Taking my own advice, I continue writing, despite alarmist media reports, gradual movement restrictions in Sweden, and my own distraction. Creativity is hard work at any time, not only during a pandemic. So, I sit down every morning, turn on my computer, and start typing. 

I’m writing a short story at the moment. I was working on a novel but decided to pause it for a while. With a story, I can (hopefully) be done quickly, and that would give me a feeling of accomplishment. It’s also good fun writing it, and fun is a good thing these days. 

The funny thing (see what I did there?) is that I had completely forgotten about it. I had a few loose ideas, but I was working on a different thing at the time, so I just wrote them down, saved them in a “Writing Ideas” folder for later, and then promptly forgot about it. 

A few days ago, two years later, I was looking for something else and came across this file titled “The Author.” I had absolutely no idea what it was. I opened it, read the couple of pages it consisted of, and, not to sound my own trumpet, but they were good! With a few funny twists thrown in for good measure. So, I grabbed the file, got to work, and ended up in that creative bubble where everything seems far away, even the coronavirus, and the world is warm and nice, and fuzzy.

The learnings?

Koala by Mihaela Limberea www.limberea.com
A cute koala for your enjoyment. Photo © Mihaela Limberea

1) Always carry paper and pen with you and jot down any idea that you get. You will not remember it later. I’ve placed small blocks of paper and pens strategically everywhere in the house and in my pocket when I’m out. You could argue, of course, that you can use your smartphone, but I favor paper and pen. I enjoy leafing through the pages, slowly, back and forth, for the incommensurable joy of the unexpected connections that sometimes may jump at you from the pages.

2) Use a folder to organize these loose thoughts so you can easily find them later. Whether the folder is digital or analog doesn’t really matter, it only needs to suit your organizational system.

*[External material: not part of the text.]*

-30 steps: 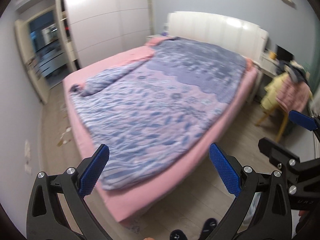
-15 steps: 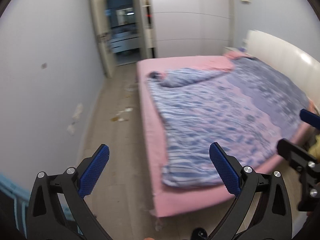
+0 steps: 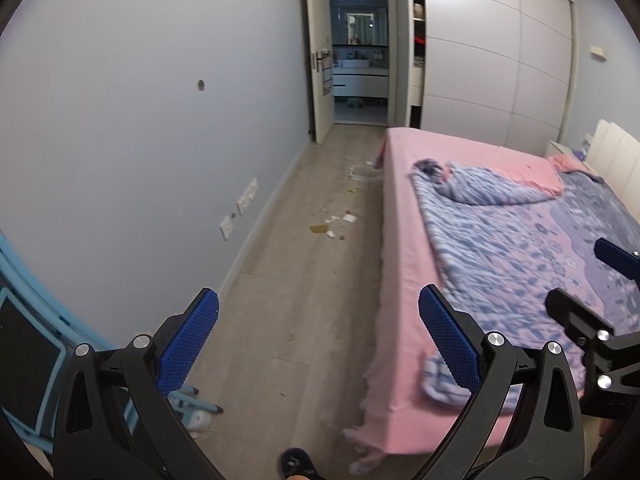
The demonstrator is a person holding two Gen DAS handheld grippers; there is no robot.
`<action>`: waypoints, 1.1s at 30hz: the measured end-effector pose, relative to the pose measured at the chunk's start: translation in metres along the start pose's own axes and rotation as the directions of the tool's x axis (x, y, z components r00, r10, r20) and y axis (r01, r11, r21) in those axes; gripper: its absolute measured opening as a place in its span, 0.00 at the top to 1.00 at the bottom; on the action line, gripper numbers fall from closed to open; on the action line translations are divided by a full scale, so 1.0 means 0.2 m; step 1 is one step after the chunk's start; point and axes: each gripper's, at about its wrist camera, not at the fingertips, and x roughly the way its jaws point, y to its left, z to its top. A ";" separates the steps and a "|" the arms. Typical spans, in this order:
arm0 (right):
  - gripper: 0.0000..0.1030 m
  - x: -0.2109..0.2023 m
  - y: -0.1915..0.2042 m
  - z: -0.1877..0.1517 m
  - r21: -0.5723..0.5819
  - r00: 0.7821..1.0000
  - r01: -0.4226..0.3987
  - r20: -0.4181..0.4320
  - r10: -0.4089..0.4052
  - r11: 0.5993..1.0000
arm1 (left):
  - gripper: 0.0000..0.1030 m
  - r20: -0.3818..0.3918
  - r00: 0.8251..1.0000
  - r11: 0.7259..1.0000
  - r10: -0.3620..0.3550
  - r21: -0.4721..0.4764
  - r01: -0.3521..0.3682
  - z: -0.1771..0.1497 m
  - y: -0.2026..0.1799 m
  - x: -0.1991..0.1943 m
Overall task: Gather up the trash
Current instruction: 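Turn both open tools away from the bin toward the bed, then carry both open tools along the bed toward the litter on the floor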
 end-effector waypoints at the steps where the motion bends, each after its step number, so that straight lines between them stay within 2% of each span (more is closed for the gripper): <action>1: 0.07 0.06 0.04 0.02 0.001 1.000 0.004 -0.006 -0.004 1.000 | 0.06 0.004 1.000 1.000 0.000 0.008 0.000 0.02 0.08 0.05; 6: 0.07 0.35 0.29 0.18 0.018 0.999 0.024 -0.039 -0.023 1.000 | 0.06 0.021 1.000 0.999 0.007 0.039 -0.007 0.12 0.39 0.25; 9: 0.07 0.47 0.40 0.26 0.022 0.998 0.039 -0.046 -0.038 0.999 | 0.06 0.004 1.000 0.999 -0.010 0.032 0.010 0.20 0.56 0.37; 13: 0.07 0.62 0.49 0.34 0.052 0.995 0.062 -0.078 -0.058 0.997 | 0.06 0.007 1.000 0.999 -0.006 0.048 0.006 0.29 0.76 0.52; 17: 0.07 0.72 0.53 0.40 0.031 0.992 0.085 -0.095 -0.082 0.996 | 0.06 -0.002 1.000 1.000 -0.011 0.003 0.011 0.35 0.91 0.67; 25: 0.07 1.02 0.52 0.53 0.046 0.989 0.094 -0.122 -0.088 0.995 | 0.06 -0.062 0.997 0.999 -0.035 -0.024 0.033 0.45 0.99 0.98; 29: 0.07 1.22 0.45 0.66 0.066 0.991 0.084 -0.109 -0.077 0.994 | 0.06 -0.062 0.997 0.998 -0.052 0.015 0.053 0.60 0.92 1.20; 33: 0.07 1.47 0.34 0.80 0.076 0.992 0.078 -0.106 -0.070 0.994 | 0.06 -0.051 0.998 0.998 -0.048 0.039 0.050 0.82 0.85 1.46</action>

You do have one I trust? 

Then let them marinate for a while, while you can carry on with your ongoing projects. You can come back any time to look for some ideas when you’re stuck or ready to kick off a new project.

Chance, fate, or just the butterfly effect may sometimes lead you to the end of the rainbow too. All you have to do is trust your creative genie.

Stay safe. Stay healthy. Stay calm and soldier on. And don’t forget to laugh.